The molecules to be tested are thus located in various biological
matrices, such as the blood, urine, cell tissues (e.g., skin),
cerebrospinal fluid. Biological systems: The human body is made up of several
biological systems, each of them composed of organs. There
is the nervous system, an assemblage of nerves, a brain and
a spinal cord; the cardio-vascular system, composed of one
heart and blood vessels; the urinary system, which comprises
two kidneys, one bladder and urinary tracts; the respiratory
system, made up of air passages and two lungs, etc. Each
system is important for the maintenance of a biological equilibrium
in the human body (homeostasis). A pathology or a disease
gives rise to a disequilibrium. Biological/ therapeutic target: Biological (or therapeutic)
targets are membrane or cellular receptors (made of proteins)
or genes, to which a molecule can be attached. Thus, when
a molecule binds to a membrane receptor, a cascade of intracellular
biochemical reactions take place, followed by a cellular
reaction. We can also modify a gene’s expression (making
it active or inactive), or change the activity of a protein
or enzyme. Biomarkers, or biological markers, come in various forms,
depending on the needs of the research project. In the context
of pharmaceutical R & D, they are generally defined as
the measurable characteristics that indicate a “healthy” or “diseased” state,
or a change resulting from medical treatment. An example
of such markers is the blood analysis of certain biochemical
compounds (concentration of particular proteins or enzymes).
The early and more precise detection of diseases (pathologies)
can help the pharmaceutical industry to develop better medicines. Biopolymers: Biopolymers are long chains of monomers (basic
units) derived from nature (e.g., by bacterial synthesis).

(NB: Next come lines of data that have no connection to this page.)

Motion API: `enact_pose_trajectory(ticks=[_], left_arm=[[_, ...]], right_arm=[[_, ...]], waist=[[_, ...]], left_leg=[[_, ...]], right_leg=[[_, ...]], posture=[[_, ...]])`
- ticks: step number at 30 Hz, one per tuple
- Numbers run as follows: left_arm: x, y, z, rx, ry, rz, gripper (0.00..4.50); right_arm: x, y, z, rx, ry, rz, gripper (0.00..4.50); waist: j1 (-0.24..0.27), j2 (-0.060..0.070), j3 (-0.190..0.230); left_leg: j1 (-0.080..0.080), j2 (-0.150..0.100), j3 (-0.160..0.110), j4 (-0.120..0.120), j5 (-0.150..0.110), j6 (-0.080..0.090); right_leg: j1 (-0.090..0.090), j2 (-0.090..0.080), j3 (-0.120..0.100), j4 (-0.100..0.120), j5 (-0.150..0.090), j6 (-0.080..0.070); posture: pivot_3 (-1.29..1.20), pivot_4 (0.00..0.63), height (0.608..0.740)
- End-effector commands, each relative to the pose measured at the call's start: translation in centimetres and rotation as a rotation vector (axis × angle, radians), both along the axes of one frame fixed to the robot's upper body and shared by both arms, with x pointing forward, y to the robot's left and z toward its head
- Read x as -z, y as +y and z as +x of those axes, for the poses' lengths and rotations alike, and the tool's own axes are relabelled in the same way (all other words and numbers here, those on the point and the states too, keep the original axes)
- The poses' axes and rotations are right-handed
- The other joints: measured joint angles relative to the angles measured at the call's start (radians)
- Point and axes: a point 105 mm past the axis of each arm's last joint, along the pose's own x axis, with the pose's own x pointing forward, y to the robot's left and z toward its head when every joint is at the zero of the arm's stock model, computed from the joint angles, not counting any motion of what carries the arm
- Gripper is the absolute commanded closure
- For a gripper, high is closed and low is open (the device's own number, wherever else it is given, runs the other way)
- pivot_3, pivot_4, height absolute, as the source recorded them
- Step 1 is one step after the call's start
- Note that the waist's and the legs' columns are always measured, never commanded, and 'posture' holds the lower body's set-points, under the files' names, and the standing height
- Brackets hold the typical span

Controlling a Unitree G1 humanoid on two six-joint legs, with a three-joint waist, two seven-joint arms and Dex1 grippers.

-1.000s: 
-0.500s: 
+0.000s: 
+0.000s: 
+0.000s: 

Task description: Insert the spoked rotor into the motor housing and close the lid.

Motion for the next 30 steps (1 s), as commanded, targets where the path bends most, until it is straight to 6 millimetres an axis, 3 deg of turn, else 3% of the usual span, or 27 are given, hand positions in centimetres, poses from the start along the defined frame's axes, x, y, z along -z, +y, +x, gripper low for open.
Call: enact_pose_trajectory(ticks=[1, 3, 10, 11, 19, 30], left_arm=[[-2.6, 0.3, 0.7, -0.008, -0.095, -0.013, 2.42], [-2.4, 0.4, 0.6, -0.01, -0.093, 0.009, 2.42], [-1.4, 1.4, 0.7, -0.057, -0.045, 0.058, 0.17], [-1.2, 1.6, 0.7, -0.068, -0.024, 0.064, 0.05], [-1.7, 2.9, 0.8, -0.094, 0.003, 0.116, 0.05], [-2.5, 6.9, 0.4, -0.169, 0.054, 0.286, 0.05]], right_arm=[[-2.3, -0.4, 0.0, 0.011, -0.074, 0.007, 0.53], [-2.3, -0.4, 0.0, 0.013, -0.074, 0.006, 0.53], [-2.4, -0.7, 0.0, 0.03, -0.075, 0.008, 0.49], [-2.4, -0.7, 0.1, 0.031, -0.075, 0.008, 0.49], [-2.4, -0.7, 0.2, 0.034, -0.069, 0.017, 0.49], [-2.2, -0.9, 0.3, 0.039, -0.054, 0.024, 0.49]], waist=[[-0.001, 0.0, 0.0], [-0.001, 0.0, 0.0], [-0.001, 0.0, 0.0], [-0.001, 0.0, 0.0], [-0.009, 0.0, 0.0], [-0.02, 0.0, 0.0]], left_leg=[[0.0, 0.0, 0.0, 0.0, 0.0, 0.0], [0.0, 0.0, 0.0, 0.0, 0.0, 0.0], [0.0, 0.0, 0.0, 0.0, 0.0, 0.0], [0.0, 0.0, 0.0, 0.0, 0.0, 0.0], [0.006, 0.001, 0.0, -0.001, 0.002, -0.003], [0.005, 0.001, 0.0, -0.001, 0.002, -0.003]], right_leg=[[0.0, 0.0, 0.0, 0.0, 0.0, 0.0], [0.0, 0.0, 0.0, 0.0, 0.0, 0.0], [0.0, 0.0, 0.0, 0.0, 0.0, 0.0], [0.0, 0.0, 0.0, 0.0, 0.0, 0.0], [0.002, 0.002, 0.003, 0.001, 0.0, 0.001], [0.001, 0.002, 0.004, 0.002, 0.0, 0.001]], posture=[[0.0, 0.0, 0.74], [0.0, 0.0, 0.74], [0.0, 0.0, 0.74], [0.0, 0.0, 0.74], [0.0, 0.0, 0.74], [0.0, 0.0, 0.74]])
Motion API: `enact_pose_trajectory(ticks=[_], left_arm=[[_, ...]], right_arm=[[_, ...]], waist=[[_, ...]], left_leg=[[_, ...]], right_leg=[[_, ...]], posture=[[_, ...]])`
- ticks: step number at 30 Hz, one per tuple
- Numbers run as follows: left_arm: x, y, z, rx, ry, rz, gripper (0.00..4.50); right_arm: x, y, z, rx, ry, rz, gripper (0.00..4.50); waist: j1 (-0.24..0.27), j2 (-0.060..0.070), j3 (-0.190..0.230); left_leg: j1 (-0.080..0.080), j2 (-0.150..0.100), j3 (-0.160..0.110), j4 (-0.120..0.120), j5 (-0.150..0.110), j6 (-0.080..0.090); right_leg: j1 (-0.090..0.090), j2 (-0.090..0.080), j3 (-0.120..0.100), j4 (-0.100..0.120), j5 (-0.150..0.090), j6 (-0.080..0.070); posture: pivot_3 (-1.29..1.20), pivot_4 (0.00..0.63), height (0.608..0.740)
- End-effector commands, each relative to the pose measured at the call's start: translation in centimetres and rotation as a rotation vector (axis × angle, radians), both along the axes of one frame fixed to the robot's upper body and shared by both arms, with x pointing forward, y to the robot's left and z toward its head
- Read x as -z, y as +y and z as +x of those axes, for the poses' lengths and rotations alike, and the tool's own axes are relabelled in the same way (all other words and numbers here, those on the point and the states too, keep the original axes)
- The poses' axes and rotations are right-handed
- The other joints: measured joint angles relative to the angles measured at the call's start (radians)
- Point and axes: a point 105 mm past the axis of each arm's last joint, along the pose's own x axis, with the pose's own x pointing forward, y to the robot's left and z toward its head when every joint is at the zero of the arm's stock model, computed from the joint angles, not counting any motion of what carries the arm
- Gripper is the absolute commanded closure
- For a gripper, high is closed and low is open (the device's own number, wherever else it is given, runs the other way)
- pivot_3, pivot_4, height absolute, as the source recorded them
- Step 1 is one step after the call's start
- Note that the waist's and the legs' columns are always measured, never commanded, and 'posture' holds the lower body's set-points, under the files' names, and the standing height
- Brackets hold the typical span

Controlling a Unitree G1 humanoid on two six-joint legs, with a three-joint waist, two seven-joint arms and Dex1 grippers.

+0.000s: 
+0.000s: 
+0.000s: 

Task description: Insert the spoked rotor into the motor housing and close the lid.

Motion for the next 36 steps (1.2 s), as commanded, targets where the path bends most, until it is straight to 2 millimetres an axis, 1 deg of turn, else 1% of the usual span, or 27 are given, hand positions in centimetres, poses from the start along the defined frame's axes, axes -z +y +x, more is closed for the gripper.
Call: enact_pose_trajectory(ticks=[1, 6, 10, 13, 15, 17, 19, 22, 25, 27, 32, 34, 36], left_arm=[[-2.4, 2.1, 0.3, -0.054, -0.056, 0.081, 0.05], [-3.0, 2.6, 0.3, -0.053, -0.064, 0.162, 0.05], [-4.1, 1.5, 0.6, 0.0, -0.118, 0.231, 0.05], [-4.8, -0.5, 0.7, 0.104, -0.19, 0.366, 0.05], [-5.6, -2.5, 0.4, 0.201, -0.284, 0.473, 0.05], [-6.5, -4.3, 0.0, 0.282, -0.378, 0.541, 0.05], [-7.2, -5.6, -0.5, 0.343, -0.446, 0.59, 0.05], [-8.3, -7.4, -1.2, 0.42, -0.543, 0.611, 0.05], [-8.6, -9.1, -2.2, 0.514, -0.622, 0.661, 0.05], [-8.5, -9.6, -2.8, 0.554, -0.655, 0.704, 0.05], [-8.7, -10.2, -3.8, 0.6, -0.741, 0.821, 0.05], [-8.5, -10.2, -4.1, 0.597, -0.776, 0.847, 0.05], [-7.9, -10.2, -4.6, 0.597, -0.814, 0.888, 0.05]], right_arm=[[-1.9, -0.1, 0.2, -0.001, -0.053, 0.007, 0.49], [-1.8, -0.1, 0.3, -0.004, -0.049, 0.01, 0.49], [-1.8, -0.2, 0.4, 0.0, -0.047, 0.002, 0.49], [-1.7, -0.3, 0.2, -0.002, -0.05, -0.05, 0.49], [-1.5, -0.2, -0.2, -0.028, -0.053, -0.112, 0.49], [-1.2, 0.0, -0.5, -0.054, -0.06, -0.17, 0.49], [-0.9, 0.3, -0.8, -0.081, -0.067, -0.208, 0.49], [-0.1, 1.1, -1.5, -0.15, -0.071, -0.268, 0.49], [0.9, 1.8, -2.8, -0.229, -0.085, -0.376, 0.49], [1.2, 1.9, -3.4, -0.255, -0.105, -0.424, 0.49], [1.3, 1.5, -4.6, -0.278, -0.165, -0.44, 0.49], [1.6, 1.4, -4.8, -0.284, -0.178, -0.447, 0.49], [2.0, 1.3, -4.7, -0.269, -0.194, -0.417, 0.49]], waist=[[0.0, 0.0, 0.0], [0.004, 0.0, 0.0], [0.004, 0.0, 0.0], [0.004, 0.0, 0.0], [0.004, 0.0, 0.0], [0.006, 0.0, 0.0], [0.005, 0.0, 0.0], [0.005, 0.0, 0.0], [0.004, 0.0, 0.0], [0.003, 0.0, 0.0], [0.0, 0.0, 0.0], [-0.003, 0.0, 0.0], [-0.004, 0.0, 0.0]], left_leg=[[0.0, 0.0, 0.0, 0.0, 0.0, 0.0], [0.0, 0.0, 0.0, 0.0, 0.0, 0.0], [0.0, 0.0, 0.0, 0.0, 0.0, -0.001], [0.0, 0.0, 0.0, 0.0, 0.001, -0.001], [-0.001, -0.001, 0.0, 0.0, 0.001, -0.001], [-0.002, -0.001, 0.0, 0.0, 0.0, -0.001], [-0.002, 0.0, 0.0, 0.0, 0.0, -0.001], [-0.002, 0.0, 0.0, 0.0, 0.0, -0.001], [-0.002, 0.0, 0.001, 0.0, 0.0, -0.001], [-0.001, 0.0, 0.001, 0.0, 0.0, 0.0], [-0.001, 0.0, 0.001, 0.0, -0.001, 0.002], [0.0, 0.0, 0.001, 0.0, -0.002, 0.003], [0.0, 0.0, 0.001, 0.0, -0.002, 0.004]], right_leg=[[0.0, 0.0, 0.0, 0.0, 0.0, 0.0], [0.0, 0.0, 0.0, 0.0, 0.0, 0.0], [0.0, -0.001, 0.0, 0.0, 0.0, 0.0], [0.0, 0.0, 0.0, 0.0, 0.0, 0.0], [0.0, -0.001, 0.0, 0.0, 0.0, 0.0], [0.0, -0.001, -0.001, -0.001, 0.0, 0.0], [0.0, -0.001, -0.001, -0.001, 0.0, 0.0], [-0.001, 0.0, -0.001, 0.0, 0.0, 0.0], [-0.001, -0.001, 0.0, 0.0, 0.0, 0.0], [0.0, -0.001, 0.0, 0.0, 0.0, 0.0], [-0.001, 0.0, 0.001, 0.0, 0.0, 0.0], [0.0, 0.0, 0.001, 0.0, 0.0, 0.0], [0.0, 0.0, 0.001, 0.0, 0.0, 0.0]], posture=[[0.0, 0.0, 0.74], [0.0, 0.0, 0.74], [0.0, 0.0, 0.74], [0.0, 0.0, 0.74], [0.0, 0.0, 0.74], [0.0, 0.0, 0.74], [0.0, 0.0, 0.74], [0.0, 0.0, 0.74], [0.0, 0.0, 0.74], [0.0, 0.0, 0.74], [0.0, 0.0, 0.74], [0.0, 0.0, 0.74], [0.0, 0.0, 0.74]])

They are entirely biodegradable substances which can be used
as drug delivery systems. Being biodegradable, biopolymer
capsules are capable of slowly releasing medicine as they
break down. Chromatography techniques:
Chromatography is an analytical technique widely used for
the separation, identification
and dosage of chemical/ biochemical components in complex
mixtures. Chromatography is a method in which mixture components
separate as a result of the speeds at which they move through
a stationary phase by a gaseous or liquid mobile phase. In
chromatography, the stationary phase is one which remains
in place, either in a column or on a flat surface. As for
the mobile phase, a liquid or gas moves on or through the
stationary phase, carrying the analyte with it (elution).
Depending on the affinity of the analyte for one or other
of the phases, the analyte is more or less delayed before
emerging. At its exit, detectors are used (see spectrometry
and spectrophotometry techniques) to analyze the eluted
products. Computational chemistry:
Using simulation methods, researchers in computational chemistry
can visualize a target in silico
(by computer), in three dimensions. Using this information,
they can conceive of therapeutic molecules which can interact
with the biological target before actual chemical synthesis
is undertaken. Etiology: The study of causes of disease. Gene: The gene is the basic unit of hereditary information,
consisting of DNA, and involved in producing polypeptide
chains or proteins. DNA is the basic genetic material, fundamentally
the same in all living organisms and it consists of a very
long molecule of double-stranded deoxyribonucleic acid (DNA).
DNA generally occurs in linear form and is part of the chromosome.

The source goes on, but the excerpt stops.